> HOW TO COMPLETE THIS TASK
Report how many lines in the data below hold "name", with no other words.

> SOURCE RECORDS
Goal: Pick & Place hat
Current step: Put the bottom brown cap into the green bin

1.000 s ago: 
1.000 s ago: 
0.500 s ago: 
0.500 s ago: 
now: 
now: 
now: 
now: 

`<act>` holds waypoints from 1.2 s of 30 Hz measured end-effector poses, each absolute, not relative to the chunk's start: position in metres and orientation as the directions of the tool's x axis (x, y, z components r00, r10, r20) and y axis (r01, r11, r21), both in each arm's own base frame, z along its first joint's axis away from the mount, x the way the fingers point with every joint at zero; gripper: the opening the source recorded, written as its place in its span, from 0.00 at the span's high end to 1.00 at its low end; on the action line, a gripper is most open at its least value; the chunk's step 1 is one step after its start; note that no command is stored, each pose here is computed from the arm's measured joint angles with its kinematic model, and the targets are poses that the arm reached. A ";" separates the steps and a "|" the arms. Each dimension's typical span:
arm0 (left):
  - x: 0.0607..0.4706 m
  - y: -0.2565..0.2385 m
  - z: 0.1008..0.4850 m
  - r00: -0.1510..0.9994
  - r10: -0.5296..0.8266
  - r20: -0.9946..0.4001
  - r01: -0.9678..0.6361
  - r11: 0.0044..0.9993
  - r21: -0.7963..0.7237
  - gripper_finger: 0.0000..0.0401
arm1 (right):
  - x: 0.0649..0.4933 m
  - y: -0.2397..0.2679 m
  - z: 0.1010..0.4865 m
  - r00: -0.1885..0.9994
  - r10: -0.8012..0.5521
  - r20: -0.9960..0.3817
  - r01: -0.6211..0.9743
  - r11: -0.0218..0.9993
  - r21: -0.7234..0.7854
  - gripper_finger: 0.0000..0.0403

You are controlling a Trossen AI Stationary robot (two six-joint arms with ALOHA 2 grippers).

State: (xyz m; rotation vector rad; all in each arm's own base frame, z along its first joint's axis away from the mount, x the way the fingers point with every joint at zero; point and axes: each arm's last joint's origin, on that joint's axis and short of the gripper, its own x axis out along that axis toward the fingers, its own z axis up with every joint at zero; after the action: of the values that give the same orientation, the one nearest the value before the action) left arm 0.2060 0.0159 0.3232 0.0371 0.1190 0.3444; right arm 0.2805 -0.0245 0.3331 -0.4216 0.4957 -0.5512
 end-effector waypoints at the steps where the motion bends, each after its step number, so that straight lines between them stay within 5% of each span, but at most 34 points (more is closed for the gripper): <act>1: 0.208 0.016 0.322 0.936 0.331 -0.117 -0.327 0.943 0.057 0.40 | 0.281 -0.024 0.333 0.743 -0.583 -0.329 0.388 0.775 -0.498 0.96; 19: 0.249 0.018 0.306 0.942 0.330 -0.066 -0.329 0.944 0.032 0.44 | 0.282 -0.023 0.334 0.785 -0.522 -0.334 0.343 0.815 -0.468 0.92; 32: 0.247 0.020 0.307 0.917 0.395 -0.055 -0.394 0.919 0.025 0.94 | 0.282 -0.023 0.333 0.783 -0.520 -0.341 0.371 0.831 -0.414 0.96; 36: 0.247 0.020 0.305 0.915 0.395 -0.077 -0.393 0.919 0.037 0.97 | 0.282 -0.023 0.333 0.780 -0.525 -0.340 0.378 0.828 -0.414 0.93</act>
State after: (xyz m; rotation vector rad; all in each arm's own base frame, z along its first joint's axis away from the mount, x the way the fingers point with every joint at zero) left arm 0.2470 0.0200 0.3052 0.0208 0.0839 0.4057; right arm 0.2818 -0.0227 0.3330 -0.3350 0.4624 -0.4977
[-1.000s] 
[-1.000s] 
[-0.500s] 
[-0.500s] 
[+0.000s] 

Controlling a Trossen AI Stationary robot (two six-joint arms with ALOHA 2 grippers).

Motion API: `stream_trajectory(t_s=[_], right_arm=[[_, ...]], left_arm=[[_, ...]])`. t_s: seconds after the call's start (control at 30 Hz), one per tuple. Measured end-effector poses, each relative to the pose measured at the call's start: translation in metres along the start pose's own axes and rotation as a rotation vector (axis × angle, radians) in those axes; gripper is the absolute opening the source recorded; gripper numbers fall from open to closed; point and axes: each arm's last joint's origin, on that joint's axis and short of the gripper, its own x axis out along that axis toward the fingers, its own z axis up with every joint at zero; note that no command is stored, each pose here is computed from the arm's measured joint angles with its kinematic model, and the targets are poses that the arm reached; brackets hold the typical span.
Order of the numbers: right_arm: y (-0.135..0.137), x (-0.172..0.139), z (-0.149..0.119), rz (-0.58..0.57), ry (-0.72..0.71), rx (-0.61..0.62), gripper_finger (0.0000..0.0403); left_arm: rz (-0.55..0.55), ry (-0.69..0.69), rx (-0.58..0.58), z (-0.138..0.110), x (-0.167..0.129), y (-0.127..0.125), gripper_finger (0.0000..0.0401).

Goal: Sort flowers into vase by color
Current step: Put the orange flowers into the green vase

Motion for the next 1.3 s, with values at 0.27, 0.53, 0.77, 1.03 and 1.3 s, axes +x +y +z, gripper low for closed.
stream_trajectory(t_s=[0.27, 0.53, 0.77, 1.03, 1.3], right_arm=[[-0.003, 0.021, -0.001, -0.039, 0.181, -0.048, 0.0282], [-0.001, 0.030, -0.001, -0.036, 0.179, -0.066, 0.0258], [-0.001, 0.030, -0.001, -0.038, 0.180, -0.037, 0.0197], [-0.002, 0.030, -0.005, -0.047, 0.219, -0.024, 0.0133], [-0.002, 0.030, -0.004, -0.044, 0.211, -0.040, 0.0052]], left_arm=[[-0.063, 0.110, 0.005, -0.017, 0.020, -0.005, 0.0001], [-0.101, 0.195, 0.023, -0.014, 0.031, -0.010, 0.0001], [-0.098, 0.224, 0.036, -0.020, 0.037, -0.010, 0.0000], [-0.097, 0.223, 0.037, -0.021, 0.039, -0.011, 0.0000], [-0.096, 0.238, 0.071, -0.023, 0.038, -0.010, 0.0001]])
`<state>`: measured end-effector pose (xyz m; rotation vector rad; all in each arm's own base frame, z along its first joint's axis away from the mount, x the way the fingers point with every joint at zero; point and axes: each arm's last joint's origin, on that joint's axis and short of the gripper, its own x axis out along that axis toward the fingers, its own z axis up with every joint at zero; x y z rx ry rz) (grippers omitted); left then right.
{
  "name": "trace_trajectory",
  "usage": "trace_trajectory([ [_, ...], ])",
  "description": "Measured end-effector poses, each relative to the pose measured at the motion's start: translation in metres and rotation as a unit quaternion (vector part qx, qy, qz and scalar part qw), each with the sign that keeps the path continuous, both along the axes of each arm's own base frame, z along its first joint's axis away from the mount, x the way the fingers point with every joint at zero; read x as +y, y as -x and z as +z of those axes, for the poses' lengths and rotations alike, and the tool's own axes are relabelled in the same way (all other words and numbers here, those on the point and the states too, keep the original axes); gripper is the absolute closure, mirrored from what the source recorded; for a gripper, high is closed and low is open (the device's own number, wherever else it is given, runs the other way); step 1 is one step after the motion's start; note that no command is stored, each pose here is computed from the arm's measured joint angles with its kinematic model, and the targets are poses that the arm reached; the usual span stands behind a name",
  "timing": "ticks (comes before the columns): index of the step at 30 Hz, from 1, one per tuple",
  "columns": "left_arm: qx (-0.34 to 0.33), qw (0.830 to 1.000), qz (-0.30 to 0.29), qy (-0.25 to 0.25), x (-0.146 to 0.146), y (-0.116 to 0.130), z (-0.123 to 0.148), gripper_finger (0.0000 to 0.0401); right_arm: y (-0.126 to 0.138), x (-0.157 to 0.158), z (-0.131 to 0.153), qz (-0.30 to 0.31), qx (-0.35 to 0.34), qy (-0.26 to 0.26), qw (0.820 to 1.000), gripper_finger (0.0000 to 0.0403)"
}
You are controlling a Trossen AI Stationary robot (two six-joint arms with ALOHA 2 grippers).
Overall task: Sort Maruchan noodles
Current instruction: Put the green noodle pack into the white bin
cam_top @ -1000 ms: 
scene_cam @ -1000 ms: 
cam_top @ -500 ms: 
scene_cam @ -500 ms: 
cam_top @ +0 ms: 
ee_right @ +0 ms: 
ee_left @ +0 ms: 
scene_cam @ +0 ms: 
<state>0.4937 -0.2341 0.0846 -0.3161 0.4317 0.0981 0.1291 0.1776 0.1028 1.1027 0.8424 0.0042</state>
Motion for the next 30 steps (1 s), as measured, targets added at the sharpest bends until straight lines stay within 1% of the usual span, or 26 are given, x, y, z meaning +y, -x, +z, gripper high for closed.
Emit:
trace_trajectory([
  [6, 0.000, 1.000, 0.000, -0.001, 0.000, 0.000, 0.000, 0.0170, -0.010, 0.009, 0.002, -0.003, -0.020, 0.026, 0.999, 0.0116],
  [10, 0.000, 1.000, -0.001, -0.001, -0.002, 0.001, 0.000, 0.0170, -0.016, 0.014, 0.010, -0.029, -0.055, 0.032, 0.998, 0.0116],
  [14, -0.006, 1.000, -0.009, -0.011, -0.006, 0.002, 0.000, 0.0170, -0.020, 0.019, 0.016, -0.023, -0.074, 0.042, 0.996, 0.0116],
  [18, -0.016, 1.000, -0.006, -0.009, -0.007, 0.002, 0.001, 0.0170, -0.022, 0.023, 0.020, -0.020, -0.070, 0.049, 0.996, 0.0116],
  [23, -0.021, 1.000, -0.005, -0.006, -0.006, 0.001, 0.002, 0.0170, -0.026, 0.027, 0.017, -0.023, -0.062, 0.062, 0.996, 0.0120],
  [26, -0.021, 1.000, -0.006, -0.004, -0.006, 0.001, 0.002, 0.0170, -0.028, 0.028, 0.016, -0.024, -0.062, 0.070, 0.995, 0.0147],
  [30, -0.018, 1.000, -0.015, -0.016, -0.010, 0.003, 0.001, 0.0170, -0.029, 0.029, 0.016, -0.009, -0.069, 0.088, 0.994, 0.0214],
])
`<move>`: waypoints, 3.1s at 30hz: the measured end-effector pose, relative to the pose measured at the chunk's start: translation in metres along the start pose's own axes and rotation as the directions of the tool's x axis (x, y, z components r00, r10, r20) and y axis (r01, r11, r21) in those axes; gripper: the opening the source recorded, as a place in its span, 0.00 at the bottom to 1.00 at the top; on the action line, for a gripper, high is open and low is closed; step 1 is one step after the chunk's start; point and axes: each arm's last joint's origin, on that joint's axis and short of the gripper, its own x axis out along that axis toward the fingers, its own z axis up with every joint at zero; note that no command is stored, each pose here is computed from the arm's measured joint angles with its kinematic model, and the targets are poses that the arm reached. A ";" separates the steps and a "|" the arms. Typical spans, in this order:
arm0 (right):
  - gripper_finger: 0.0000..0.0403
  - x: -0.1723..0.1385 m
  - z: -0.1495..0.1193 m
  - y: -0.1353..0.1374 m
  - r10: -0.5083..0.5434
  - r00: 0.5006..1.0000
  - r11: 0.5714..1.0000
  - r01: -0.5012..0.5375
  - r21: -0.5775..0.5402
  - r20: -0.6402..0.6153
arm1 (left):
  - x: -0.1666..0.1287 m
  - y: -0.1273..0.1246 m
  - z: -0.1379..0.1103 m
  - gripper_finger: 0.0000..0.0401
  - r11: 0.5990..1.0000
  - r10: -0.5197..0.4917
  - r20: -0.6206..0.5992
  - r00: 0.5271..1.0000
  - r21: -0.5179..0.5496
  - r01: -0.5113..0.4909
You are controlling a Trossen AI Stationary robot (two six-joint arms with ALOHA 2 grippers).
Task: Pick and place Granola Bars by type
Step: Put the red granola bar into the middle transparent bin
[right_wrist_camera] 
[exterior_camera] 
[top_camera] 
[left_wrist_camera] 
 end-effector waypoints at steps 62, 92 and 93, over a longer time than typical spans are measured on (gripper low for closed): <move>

> ANSWER TO THE PROBLEM
2